Wann immer er die Kurven durch den Wald oberhalb Wiens fuhr, sah er im Geist schwarz-weiße Bilder von sehnigen Männern in weiten Hosen und ärmellosen Leibchen, ihre sonnenverbrannte Haut von Staub bedeckt, nur den Kopf von einem Hut oder einer Kappe gegen Sonne und Wetter geschützt, wie es in den dreißiger Jahren noch üblich war, bevor das bloße Haupt Einzug in die Männermode gehalten hatte. In Gruppen knieten sie nebeneinander, hieben mit den Hämmern in ihren knochigen Händen einen Pflasterstein neben den anderen an seinen Platz. Um während der Weltwirtschaftskrise der dreißiger Jahre des zwanzigsten Jahrhunderts möglichst vielen Menschen Arbeit zu geben, hatte man auf schwere Maschinen verzichtet. Seit 1935 schlängelte sich Wiens mit fast fünfzehn Kilometern längste Straße entlang der Hügelhänge durch den Wienerwald im Westen der Stadt. Bis 2010 war sie unter Denkmalschutz gestanden.
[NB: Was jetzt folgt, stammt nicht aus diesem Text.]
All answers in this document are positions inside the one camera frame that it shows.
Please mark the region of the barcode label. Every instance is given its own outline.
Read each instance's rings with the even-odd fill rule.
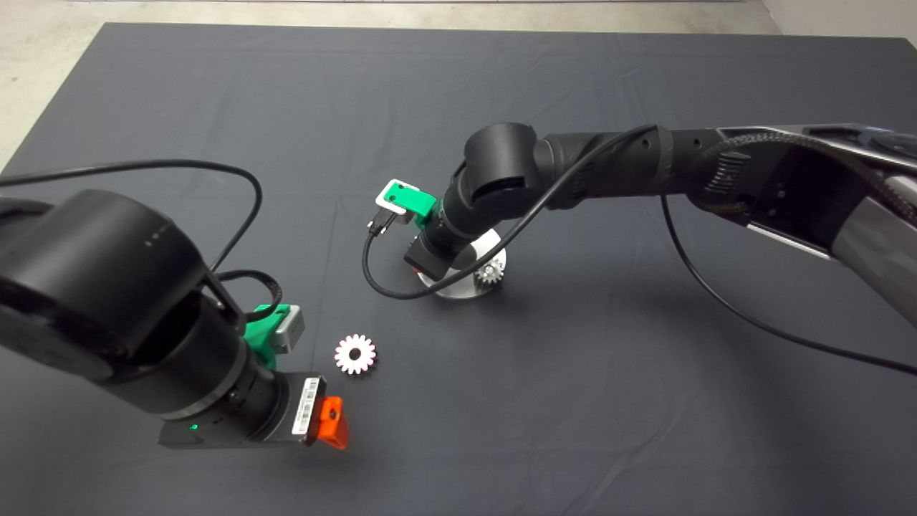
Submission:
[[[293,422],[293,435],[305,435],[309,432],[309,421],[312,419],[312,407],[318,393],[318,378],[309,378],[303,384],[303,395],[299,398],[296,409],[296,420]]]

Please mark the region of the white gear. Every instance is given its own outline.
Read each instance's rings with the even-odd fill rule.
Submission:
[[[490,260],[482,268],[474,272],[474,279],[486,286],[494,286],[503,279],[503,264],[496,259]]]
[[[341,371],[348,375],[361,375],[376,363],[376,344],[366,335],[348,335],[335,348],[335,360]]]

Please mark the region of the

Wie konnte man nur auf die Idee kommen, dieses wunderbare Stück Zeitgeschichte durch eine profane Asphaltfahrbahn zu ersetzen?, fragte sich Freund. Im Sommer fuhr man durch grün leuchtende Waldtunnel, dazwischen gewährten große Wiesen überraschende und spektakuläre Blicke auf die Stadt. Der Herbst legte sich gern mit dicken Nebeldecken auf die Strecke, doch an diesem Morgen brachte die Sonne das bunte Laub zum Glühen. Im Schatten unter der Farbenpracht entdeckte Freund die zwei Einsatzwagen am Straßenrand. Daneben wartete ein uniformierter Polizist. Dahinter führte eine schmale Forststraße, eher schon ein Waldweg, ins Gehölz. Auf beiden Seiten spannten sich Absperrbänder von Baum zu Baum. Der Streifenbeamte erklärte Freund den Weg. Freund beschloss, die restliche Strecke zu Fuß zu gehen, und stellte den Wagen ab.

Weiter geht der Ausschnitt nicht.